United States District Court, S.D. New York
Oct 25, 2011
09 CV 4323 (KMW) (S.D.N.Y. Oct. 25, 2011)

Opinion

09 CV 4323 (KMW).

October 25, 2011


OPINION ORDER


By Opinion and Order dated April 12, 2010 ("the April 12 Order"), this Court denied pro se Petitioner Kevin Razzoli's ("Petitioner") petition for habeas corpus. That petition challenged the legality of an earlier revocation of his parole in 2003 based upon Petitioner's allegations: (1) that the falsification of an arrest warrant for car theft led to the revocation; (2) that an erroneous finding of drug use led to a loss of "street-time" credit for time spent on parole; and (3) that the Probation Department relied upon inaccurate records regarding Petitioner's arrest for attempted murder in the mid-1980s. ( See Dkt. No. 19.) On April 16, 2010, Petitioner filed a notice of appeal to the Second Circuit. (Dkt. No. 23.) On December 21, 2010, the Second Circuit issued a mandate denying Petitioner's appeal "because it lack[ed] an arguable basis in law or fact" pursuant to 28 U.S.C. § 1915(e). (Dkt. No. 27.) On May 3, 2011, Petitioner filed the instant motion for reconsideration, pursuant to Federal Rule of Civil Procedure 60(b)(6) ("Rule 60(b)(6)"). (Dkt. No. 28.) Petitioner also submitted a letter to the Court in which he renews his largely incomprehensible allegations concerning the conduct of various federal officials.

In addition to renewing his claims of arrest warrant falsification, Petitioner makes cryptic references to, inter alia, the Government's "acts of illegal intrusion" and alleged use of "devices that caused [Petitioner] not to have children." (Dkt.
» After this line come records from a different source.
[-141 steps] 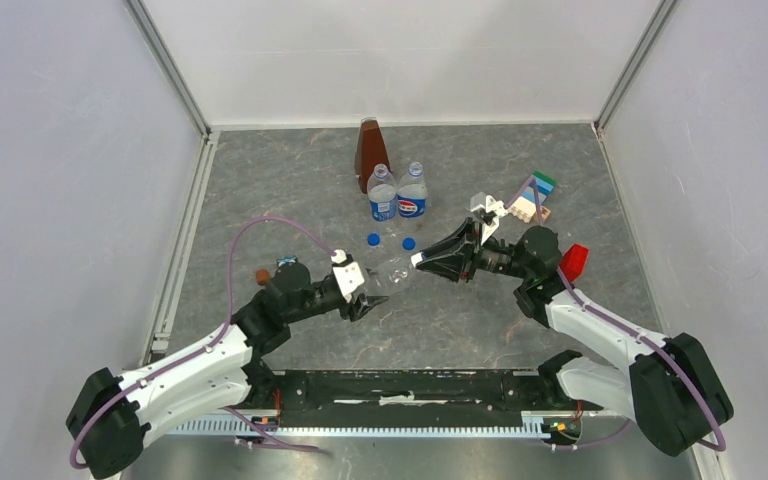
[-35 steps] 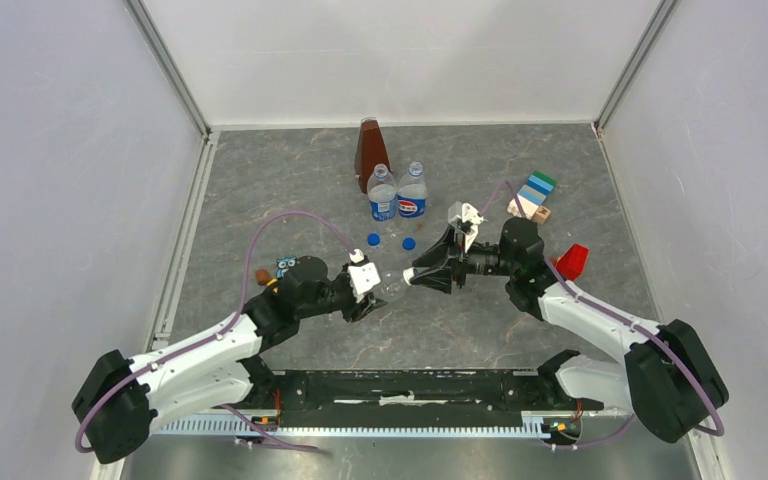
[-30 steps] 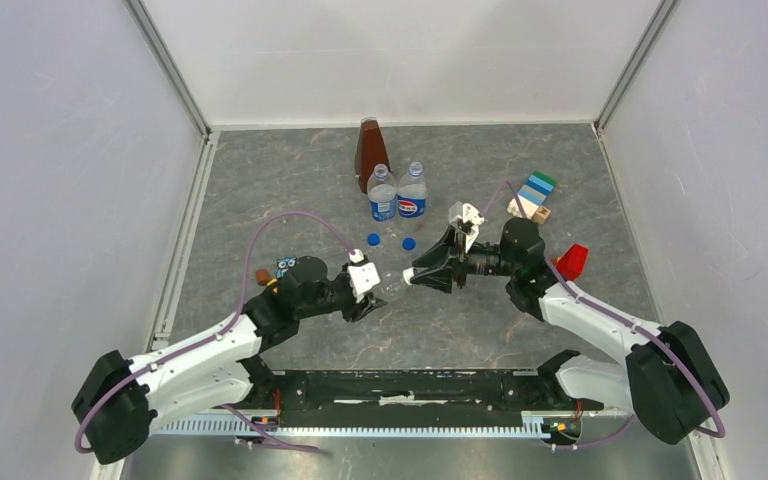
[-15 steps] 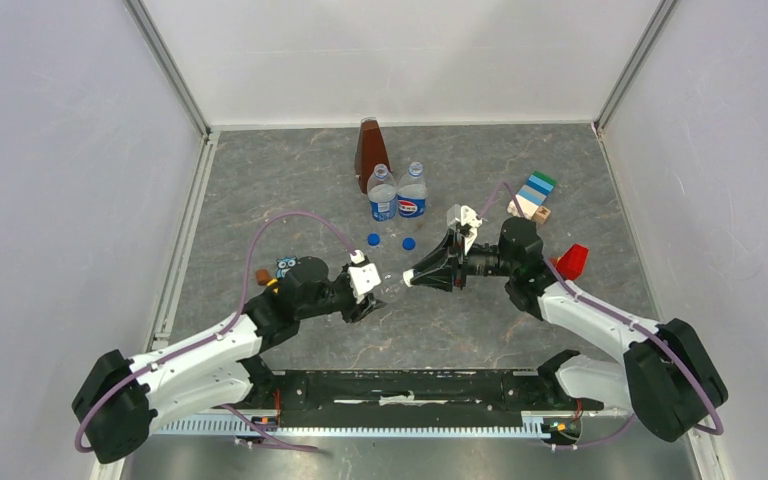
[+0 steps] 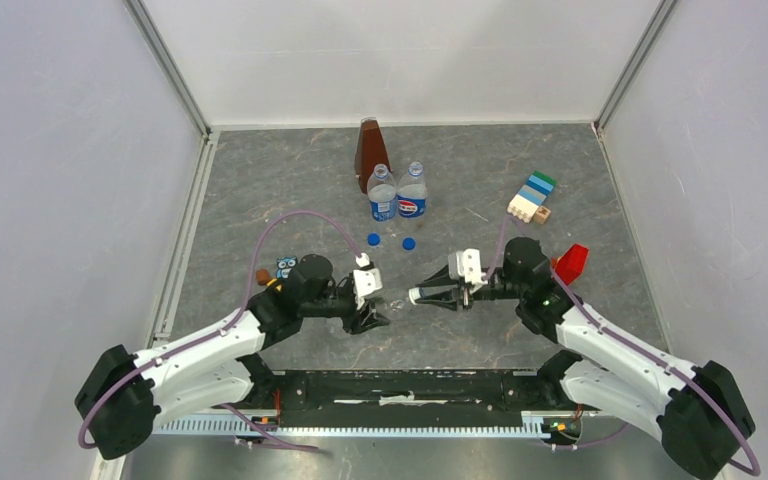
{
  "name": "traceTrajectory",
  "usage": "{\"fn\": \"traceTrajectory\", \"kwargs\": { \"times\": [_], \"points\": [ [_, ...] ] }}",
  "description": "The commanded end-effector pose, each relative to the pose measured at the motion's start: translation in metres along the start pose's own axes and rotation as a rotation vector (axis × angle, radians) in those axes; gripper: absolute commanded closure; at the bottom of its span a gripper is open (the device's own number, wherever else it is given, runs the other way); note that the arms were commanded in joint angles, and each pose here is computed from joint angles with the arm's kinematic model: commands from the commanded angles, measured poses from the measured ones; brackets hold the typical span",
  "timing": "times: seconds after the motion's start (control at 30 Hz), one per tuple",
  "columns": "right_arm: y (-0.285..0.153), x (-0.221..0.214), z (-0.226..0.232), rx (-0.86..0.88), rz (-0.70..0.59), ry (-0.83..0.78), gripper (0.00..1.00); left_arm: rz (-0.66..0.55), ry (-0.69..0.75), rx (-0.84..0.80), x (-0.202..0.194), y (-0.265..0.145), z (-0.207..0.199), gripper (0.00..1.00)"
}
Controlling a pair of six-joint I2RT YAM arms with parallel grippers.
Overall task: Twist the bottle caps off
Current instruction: Unscrew the bottle cap from the plastic bottle.
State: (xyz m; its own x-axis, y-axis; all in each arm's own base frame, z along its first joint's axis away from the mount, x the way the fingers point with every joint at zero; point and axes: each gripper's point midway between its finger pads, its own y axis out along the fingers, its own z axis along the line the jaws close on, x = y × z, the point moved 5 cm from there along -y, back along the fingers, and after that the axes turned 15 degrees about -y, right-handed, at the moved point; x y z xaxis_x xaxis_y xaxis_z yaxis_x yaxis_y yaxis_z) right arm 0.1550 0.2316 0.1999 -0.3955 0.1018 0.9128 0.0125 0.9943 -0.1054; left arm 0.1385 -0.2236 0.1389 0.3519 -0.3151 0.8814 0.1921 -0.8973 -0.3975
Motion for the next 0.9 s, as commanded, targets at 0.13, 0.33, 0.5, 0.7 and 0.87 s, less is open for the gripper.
{"fn": "traceTrajectory", "kwargs": {
  "times": [0.13, 0.33, 0.5, 0.7, 0.87],
  "points": [
    [-0.005, -0.014, 0.028, 0.097, 0.037, -0.129, 0.99, -0.235, 0.080, -0.185, 0.071, -0.012, -0.031, 0.98],
    [-0.001, -0.004, 0.000, -0.040, 0.080, -0.036, 0.50, -0.285, 0.139, -0.067, 0.065, -0.018, -0.018, 0.98],
    [0.006, -0.002, -0.008, -0.049, 0.078, 0.020, 0.48, -0.284, 0.164, -0.015, 0.059, -0.020, -0.012, 0.98],
    [0.002, 0.016, -0.016, -0.107, 0.004, 0.037, 0.43, -0.242, 0.150, 0.040, 0.052, -0.018, -0.003, 0.98],
    [-0.012, 0.030, -0.028, -0.224, -0.050, 0.088, 0.28, -0.201, 0.137, 0.114, 0.046, -0.017, 0.007, 0.98]
  ]
}}
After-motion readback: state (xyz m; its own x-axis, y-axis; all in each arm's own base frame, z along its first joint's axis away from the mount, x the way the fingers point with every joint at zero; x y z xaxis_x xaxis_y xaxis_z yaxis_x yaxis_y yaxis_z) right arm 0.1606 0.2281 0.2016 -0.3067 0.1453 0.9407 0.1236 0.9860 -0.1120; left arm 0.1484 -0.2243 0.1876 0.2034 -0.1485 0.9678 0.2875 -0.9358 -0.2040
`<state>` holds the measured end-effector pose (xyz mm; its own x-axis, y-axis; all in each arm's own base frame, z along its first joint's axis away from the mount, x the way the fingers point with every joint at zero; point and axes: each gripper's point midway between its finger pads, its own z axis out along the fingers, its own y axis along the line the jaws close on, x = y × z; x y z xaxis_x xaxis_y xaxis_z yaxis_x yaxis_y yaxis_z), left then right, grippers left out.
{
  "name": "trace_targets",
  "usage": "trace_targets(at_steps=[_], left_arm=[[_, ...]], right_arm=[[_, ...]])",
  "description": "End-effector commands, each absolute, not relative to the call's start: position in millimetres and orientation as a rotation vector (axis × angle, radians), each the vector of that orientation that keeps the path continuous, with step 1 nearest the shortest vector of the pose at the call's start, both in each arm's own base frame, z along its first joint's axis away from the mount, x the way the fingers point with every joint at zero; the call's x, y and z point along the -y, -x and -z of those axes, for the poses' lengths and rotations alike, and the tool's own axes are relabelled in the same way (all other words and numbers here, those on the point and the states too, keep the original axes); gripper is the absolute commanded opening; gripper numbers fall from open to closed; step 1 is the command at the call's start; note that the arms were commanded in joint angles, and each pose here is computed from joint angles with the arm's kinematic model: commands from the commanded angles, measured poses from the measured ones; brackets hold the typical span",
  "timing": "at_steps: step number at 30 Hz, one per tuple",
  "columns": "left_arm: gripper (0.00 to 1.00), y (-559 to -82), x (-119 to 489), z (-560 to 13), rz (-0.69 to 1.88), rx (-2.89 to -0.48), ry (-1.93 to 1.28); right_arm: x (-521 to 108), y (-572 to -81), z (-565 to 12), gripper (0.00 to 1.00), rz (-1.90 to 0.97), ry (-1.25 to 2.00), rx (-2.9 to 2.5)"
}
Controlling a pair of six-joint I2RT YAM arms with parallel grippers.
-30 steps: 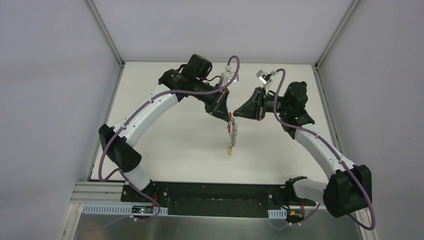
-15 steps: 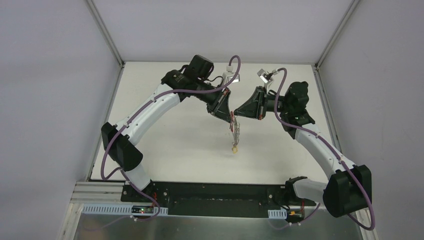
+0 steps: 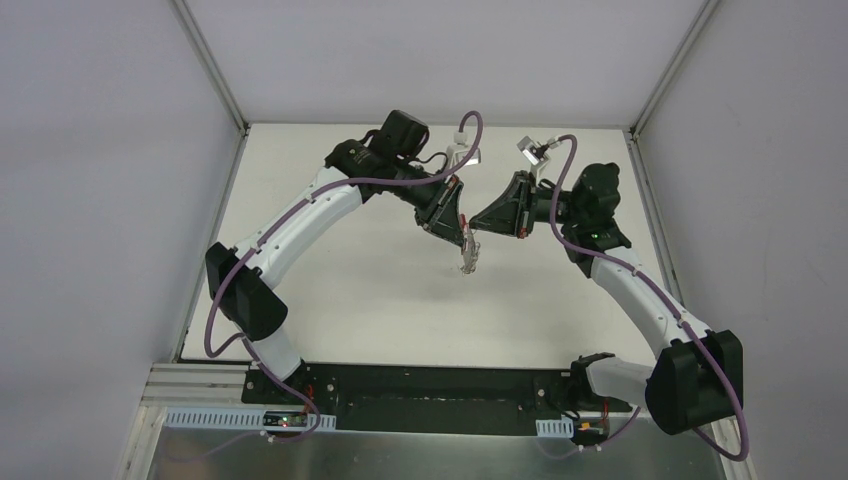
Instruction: Put the keys on the keyring
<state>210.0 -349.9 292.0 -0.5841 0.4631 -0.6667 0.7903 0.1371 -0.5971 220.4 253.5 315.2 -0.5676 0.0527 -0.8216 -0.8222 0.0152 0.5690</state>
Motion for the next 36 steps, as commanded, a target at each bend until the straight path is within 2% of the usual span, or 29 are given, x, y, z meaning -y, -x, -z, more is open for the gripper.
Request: trace_targets(at_steps=[1,6,13,36], left_arm=[[0.21,-212.6,342.8,-310.5,1.426,-2.039,-1.204],[0.28,-215.7,343.2,-322.9,1.416,-1.982,-1.203],[0.29,-219.8,351.3,-327.4,1.46,-1.969,-1.179],[0.18,-209.6,360.5,-321.0,1.536,-1.963,-1.197]], right_arm=[[-249.2,-217.7,-330.9,0.0,-1.585,0.849,-1.512],[-249.1,-218.7,-329.7,0.0,-1.588,0.841,-1.512],[-249.1,-219.2,-328.9,0.0,-1.589,0.836,-1.515],[-248.4,-223.4,-327.4,0.0,-1.583,0.807,-1.527]])
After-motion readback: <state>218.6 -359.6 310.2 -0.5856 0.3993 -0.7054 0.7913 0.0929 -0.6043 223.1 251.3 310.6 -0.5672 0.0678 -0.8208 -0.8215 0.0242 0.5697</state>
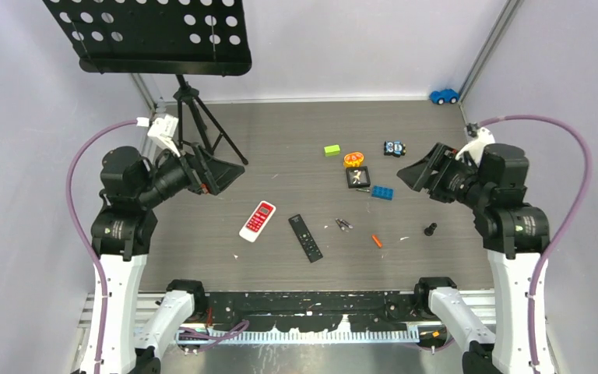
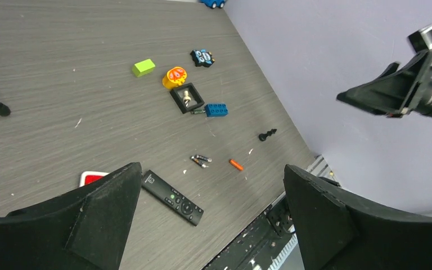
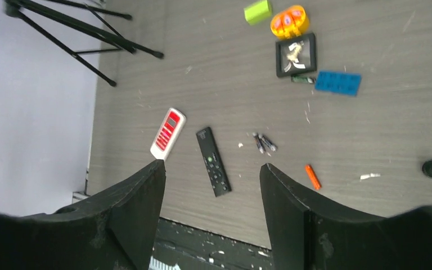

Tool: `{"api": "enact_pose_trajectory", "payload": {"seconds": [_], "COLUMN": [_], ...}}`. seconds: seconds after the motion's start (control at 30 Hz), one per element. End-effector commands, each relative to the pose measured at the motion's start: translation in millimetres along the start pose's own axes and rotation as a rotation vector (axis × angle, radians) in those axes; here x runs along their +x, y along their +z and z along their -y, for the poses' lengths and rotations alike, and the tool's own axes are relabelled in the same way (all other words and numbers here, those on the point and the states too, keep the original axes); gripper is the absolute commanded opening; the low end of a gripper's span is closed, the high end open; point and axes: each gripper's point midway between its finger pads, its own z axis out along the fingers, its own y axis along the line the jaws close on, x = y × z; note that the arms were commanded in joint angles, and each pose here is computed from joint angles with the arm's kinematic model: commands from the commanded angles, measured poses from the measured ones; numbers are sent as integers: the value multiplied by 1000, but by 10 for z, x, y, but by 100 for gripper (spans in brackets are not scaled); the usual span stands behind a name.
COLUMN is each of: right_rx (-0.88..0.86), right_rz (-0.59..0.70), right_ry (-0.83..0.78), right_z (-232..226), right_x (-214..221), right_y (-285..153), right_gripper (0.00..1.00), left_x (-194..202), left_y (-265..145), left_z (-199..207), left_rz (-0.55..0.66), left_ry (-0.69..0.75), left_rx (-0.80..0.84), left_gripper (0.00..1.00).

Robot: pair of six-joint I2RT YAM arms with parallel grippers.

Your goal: Load the batteries into the remote control

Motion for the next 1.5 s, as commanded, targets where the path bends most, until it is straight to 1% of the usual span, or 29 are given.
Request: {"api": "enact_pose_trajectory", "payload": {"seconds": [0.0,0.1,0.13,0.27,0.4,0.5,0.67,0.83,1.07,1.23,1.47], "right_rx": [4,40,34,2,50,95,139,126,222,258,213], "right_rz": [-47,-90,-101,-104,-160,-220,-279,-314,-405,-504,-665], "right_ry": [58,116,129,141,53,-32,-150,-220,-391,-505,-593], "right_z": [188,413,435,383,281,154,-90,-251,-302,-344,-409], "right_x": [212,480,573,812,1104,1344,1655,1832,2131,2471,2959], "right_y": [290,533,605,805,984,1162,1465,1744,1962,2037,2055], "right_gripper": [69,71,72,75,75,75,75,75,75,76,77], "left_x": [-24,164,265,471,581,642,722,748,722,717,780], "left_y": [107,214,254,319,354,374,335,264,116,128,194], "left_z": [-59,-194,-269,-501,-702,-797,-945,-1140,-1406,-1408,-1400], "left_rz": [37,11,-8,-40,-59,-71,-83,-102,-89,-70,-66], "left_ry": [-10,-71,-107,-145,-173,-184,-190,-173,-151,-160,-186], "left_rx": [26,36,27,-37,-116,-149,-231,-353,-533,-529,-495], "left_gripper": [100,100,100,100,100,100,100,100,100,100,100]}}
No. 32.) To the extent that these allegations are proffered as arguments in support of Petitioner's Rule 60(b)(6) motion, the Court rejects them as frivolous and without merit.

Petitioner, who is currently in custody for a subsequent, unrelated parole violation, simultaneously filed a request for a hearing and appointment of counsel pursuant to 18 U.S.C. § 3006A in order to oppose a Notice of Action ("the Notice") issued by the United States Parole Commission ("Parole Commission") on December 30, 2010. (Dkt. No. 29.) The Notice continued Petitioner's November 30, 2010 parole hearing, pending a "forensic evaluation that includes psychological testing to help rule out the presence of a psychotic disorder and/or personality disorder." (Dkt. No. 28.) Petitioner was ordered to be temporarily transferred to a medical facility for the purpose of conducting the evaluation.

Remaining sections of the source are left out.